[Intel-gfx] [PATCH] drm/i915: Make vm eviction uninterruptible

Mon Apr 7 23:58:34 CEST 2014

On Mon, Apr 07, 2014 at 11:50:06PM +0200, Daniel Vetter wrote:
> On Mon, Apr 07, 2014 at 11:58:28AM -0700, Ben Widawsky wrote:
> > On Mon, Apr 07, 2014 at 01:30:04PM +0100, Chris Wilson wrote:
> > > On Mon, Apr 07, 2014 at 02:15:00PM +0200, Daniel Vetter wrote:
> > > > On Mon, Apr 07, 2014 at 10:42:56AM +0100, Chris Wilson wrote:
> > > > > On Sun, Apr 06, 2014 at 11:35:03AM -0700, Ben Widawsky wrote:
> > > > > > On Sat, Apr 05, 2014 at 07:45:28PM -0700, Ben Widawsky wrote:
> > > > > > > The issue I was seeing appeared to seeing from sigkill. In such a case,
> > > > > > > the process may want to die before the context/work/address space is
> > > > > > > freeable. For example:
> > > > > > > 1. evict_vm called for whatever reason
> > > > > > > 2. wait_seqno because the VMA is still active
> > > > > > 
> > > > > > hmm something isn't right here. Why did I get to wait_seqno if pin_count
> > > > > > was 0? Just FYI, this wasn't hypothetical.
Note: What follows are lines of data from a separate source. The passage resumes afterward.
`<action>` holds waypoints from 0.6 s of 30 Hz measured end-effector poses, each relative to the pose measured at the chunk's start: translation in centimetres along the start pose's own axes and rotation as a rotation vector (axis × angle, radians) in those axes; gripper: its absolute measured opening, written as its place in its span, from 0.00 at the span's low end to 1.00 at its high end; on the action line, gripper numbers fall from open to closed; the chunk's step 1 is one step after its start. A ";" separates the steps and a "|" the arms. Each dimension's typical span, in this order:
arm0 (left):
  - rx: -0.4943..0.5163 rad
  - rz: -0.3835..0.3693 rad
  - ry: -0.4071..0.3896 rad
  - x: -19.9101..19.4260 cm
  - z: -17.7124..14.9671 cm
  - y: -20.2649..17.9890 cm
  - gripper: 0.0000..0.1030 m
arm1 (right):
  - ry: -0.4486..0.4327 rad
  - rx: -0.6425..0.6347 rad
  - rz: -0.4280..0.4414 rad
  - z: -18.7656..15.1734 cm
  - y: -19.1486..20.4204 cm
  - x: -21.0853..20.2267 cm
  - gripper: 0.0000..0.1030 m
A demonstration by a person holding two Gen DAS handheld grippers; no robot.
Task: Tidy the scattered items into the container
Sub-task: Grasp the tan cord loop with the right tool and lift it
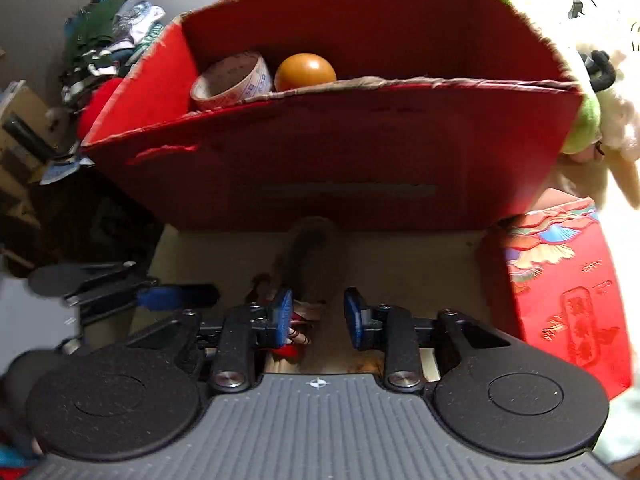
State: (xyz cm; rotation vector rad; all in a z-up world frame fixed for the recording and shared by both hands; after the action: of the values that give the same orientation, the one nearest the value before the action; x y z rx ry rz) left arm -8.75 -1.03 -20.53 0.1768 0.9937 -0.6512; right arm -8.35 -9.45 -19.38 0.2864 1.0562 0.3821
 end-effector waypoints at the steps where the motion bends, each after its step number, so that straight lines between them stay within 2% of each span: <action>1: 0.000 -0.003 0.006 0.1 0.1 0.0 0.60 | -0.004 0.006 0.004 0.3 0.0 0.2 0.30; 4: 0.003 -0.017 0.025 0.3 0.1 -0.3 0.60 | 0.013 0.075 0.020 0.6 -0.8 0.4 0.30; 8: 0.013 -0.009 0.029 -0.2 -0.3 -0.3 0.60 | 0.015 0.186 0.102 0.1 -1.9 -0.7 0.31; 10: 0.007 -0.017 0.032 -0.4 -0.3 -0.1 0.61 | 0.005 0.210 0.142 -0.2 -1.8 -1.0 0.36; 12: -0.005 -0.017 0.022 -0.8 0.0 0.0 0.67 | -0.008 0.202 0.156 -0.1 -1.3 -1.4 0.38; 15: -0.012 -0.031 0.002 -1.4 0.5 0.0 0.68 | 0.016 0.146 0.155 -0.1 -0.2 -0.6 0.48; 18: 0.016 -0.068 0.010 -1.2 0.6 -1.1 0.68 | 0.048 0.101 0.088 -0.8 0.4 0.6 0.47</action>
State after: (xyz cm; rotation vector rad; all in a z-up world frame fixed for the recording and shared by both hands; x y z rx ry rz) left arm -9.43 -1.63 -19.05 0.1609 1.0074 -0.7212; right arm -8.85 -8.81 -20.04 0.4167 1.1143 0.4163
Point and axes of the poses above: each gripper's, at about its wrist camera, not at the fingertips, and x roughly the way its jaws point, y to its left, z to its top, the point moved 7 cm from there along x, roughly the way its jaws point, and after that the axes turned 10 degrees about z, right-handed, at the moved point
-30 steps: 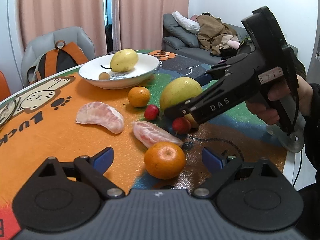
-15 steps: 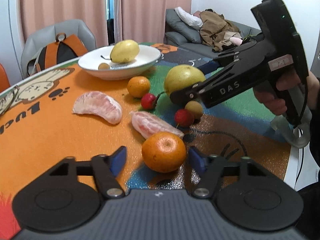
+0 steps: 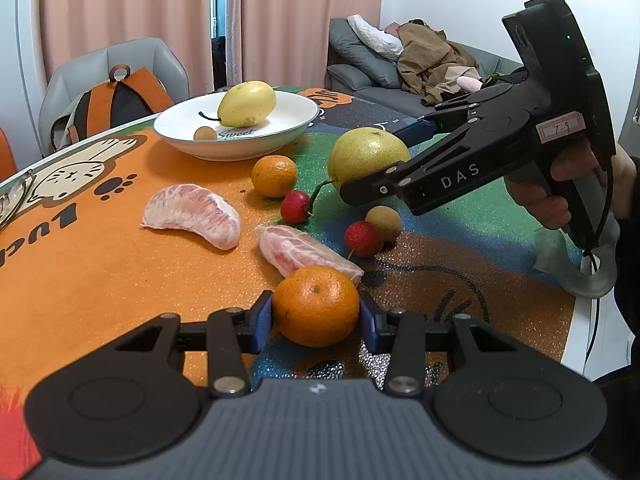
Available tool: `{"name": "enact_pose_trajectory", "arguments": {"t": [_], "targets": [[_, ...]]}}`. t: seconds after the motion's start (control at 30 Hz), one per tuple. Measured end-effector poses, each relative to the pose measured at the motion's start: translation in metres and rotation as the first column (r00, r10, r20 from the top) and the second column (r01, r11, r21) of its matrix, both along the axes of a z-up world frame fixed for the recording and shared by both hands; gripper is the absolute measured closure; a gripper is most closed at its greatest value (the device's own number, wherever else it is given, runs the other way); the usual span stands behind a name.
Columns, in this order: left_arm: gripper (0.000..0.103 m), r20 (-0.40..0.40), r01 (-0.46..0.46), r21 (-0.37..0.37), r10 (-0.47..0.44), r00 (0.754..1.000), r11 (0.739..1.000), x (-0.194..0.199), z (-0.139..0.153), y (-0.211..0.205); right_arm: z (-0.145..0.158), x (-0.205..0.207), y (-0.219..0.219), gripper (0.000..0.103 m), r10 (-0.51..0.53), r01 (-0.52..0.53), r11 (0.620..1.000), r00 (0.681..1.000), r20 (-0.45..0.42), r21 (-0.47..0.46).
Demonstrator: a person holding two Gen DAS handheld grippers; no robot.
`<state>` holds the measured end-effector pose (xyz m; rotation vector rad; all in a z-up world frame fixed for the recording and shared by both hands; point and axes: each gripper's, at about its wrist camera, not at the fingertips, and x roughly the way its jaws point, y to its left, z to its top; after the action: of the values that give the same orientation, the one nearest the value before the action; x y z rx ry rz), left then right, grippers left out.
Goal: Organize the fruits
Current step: 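Close the left gripper around the mandarin orange, then carry the orange into the bowl and open the left gripper while the right gripper carries the pear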
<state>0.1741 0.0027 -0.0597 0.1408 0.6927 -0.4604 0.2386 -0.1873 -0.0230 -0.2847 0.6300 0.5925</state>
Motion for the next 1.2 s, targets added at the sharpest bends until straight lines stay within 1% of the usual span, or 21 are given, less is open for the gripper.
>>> {"name": "enact_pose_trajectory", "arguments": {"t": [0.27, 0.5, 0.87, 1.0, 1.2], "targets": [[0.060, 0.018, -0.015, 0.007, 0.014, 1.000, 1.000, 0.001, 0.010, 0.000, 0.008, 0.002, -0.003, 0.024, -0.001, 0.001, 1.000, 1.000, 0.007, 0.003], [0.060, 0.033, -0.040, 0.005, 0.040, 0.999, 0.999, 0.014, 0.017, 0.004, 0.017, 0.005, -0.010, 0.024, -0.017, 0.017, 1.000, 0.999, 0.032, 0.002], [0.060, 0.064, -0.105, -0.025, 0.107, 0.992, 0.994, 0.043, 0.032, 0.013, 0.025, 0.016, -0.015, 0.024, -0.022, 0.022, 1.000, 0.998, 0.055, 0.001], [0.060, 0.076, -0.126, -0.038, 0.128, 0.989, 0.991, 0.057, 0.038, 0.015, 0.028, 0.025, -0.016, 0.024, -0.020, 0.019, 1.000, 0.999, 0.042, 0.022], [0.060, 0.087, -0.143, -0.051, 0.148, 0.985, 0.988, 0.079, 0.045, 0.015, 0.029, 0.040, -0.016, 0.024, -0.034, 0.033, 0.999, 0.998, 0.043, 0.026]]}}
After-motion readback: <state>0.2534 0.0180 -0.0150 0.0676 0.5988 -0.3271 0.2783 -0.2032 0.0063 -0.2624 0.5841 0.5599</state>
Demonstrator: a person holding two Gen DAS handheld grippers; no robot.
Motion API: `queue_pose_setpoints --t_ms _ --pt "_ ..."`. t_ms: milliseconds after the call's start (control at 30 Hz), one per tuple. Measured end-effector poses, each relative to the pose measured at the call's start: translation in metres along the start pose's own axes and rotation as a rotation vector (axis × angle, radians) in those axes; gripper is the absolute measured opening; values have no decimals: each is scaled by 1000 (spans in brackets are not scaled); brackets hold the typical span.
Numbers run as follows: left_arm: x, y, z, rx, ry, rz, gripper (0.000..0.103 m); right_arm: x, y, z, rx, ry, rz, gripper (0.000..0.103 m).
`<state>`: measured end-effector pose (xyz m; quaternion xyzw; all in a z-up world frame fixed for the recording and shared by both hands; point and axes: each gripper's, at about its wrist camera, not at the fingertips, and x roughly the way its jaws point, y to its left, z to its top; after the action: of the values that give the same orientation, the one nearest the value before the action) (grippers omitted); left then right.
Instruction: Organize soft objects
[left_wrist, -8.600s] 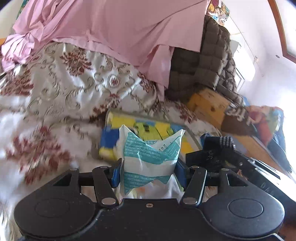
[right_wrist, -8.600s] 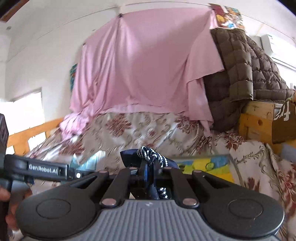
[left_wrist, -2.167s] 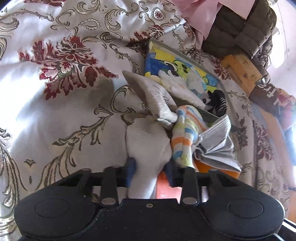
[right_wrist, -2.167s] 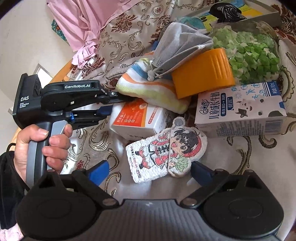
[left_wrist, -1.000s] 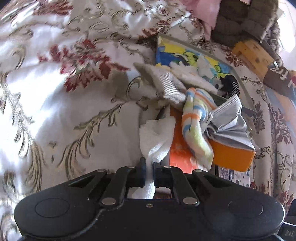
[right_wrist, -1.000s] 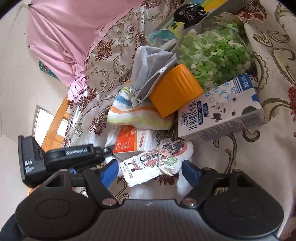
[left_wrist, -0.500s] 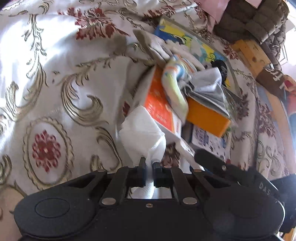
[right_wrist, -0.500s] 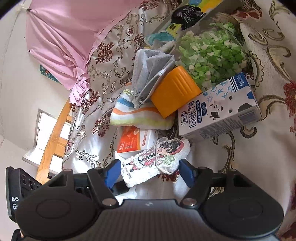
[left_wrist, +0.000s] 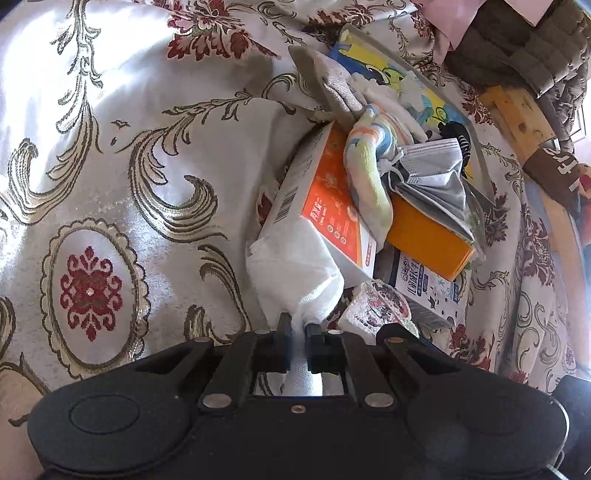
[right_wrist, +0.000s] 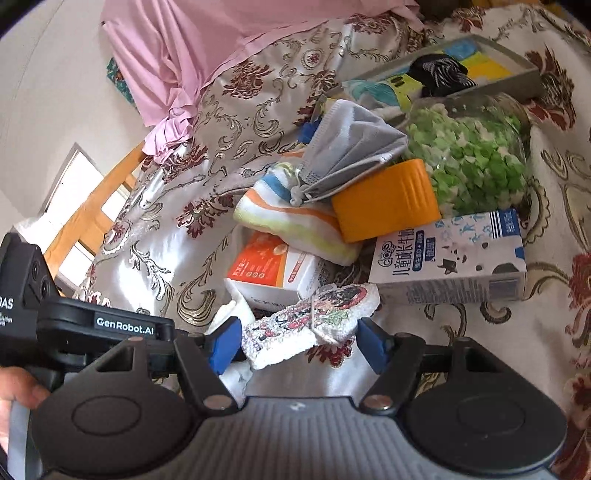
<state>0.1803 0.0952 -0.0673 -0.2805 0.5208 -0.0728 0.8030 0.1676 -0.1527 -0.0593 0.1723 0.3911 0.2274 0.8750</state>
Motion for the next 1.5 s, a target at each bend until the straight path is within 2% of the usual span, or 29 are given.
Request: queue_pose_setpoints --t_ms 200,267,333,433,500,667,767,900,1133,1200,1367,1500 --pt "0 0 0 -4 5 3 8 1 19 -5 -153 20 -32 74" --pt "0 0 0 -7 9 4 9 1 15 -4 -104 28 4 80" --pt "1 1 0 -11 12 5 9 2 2 0 8 28 68 84" --pt "2 3 0 -23 16 5 9 6 -21 4 162 26 126 84" --pt "3 4 1 -27 18 8 9 11 -31 5 220 30 134 79" --pt "2 2 0 -16 7 26 13 22 -36 5 242 61 151 51" --pt "3 1 1 4 -7 55 18 27 -31 5 196 74 134 49" --pt "6 0 1 21 -4 74 24 30 -27 3 172 88 101 33" --pt "13 -8 0 105 -1 96 33 28 -24 0 154 98 89 28" --pt "14 -10 -2 131 -4 107 33 27 -20 0 142 92 87 26" --pt "13 -18 -6 218 -12 165 13 17 -14 0 92 72 63 19" --pt "5 -19 -10 222 -28 153 11 10 -13 -1 74 60 38 15"
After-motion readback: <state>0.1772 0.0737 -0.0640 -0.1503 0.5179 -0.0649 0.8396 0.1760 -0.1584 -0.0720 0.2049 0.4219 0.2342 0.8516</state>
I did trace it all the way to
> > > > > > exactly ERESTARTSYS from wait_seqno.
> > > > > > 
> > > > > > By the way, another option in evict would be:
> > > > > > while(ret = (i915_vma_unbind(vma) == -ERESTARTSYS));
> > > > > > WARN_ON(ret);
> > > > > > 
> > > > > > > 3. receive signal break out of wait_seqno
> > > > > > > 4. return to evict_vm and the above WARN
> > > > > > > 
> > > > > > > Our error handling from there just spirals.
> > > > > > > 
> > > > > > > One issue I have with our current code is I'd really like eviction to
> > > > > > > not be able to fail (obviously extreme cases are unavoidable).
> > > > > 
> > > > > This is unrealistic since we must support X which uses sigtimer.
> > > > > 
> > > > > > > Perhaps
> > > > > > > one other solution would be to make sure the context is idled before
> > > > > > > evicting its VM.
> > > > > 
> > > > > Indeed.
> > > > > 
> > > > > Anyway, I do concur that wrapping i915_driver_preclose() with
> > > > > 
> > > > > dev_priv->mm.interruptible = false;
> > > > > 
> > > > > would make us both happy.
> > > > 
> > > > Isn't the backtrace just fallout from the lifetime rules being a bit
> > > > funny? We didn't uninterruptibly stall for any still active bo when the
> > > > drm fd gets closed, why do we suddenly need to do that with ppgtts? Iirc
> > > > requests hold a ref on the context, contexts hold a ref on the ppgtt and
> > > > so the entire thing should only dissipate once it's really idle.
> > > > 
> > > > Imo just doing uninterruptible sleeps tastes way too much like duct-tape.
> > > > I can be convinced of duct-tape if the tradeoffs really strongly suggests
> > > > it's the right thing (e.g. the shrinker lock stealing, even though we've
> > > > paid a hefty price in accidental complexity with that one), but that needs
> > > > some good justification.
> > > 
> > > Yes, it is duct-tape. But it should be duct-tape against future unknown
> > > bugs (and the currently known bugs) in that the i915_driver_preclose()
> > > cannot report failure and so should not allow its callees to fail (which
> > > is more or less the contract given by .interruptible=false).
> > > 
> > > The alternative is to allow preclose() to support an error-code, which
> > > has the issue that very few programs check for errors during close() and
> > > that EINTR from close() is frowned upon by most.
> > > -Chris
> > > 
> > 
> > Do we have consensus? I am good with Chris' idea. I can write and test
> > the patch.
> 
> If we just disable interrupts we'll never see the bug reports again, which
> is imo bad. And the while loop above will loop a bit too long.
> 
> Adding a new special sleep mode which doesn't interrupt but WARNs badly if
> any sleeping actually happens is also a bit tricky, and pretty much
> guaranteed to blow up. I'm still for a "write testcase, wait for fix to
> materialize" approach. Especially for upstream.
> 
> The testcase is especially important so that we can track it as a full
> ppgtt validation criterion. I'll add this tomorrow as a task to the
> relevant JIRA.
> -Daniel

Blocking important fixes for a test case is harmful to customers of our
software. I won't argue past that. If you won't take it as is, add it to the
JIRA task like you said. I'll carry this one around with my dynamic page table
allocations since you essentially can't do any real workloads with full PPGTT
without this (assuming you have signals). I'd venture to even say existing
tests can hit it with full PPGTT turned on.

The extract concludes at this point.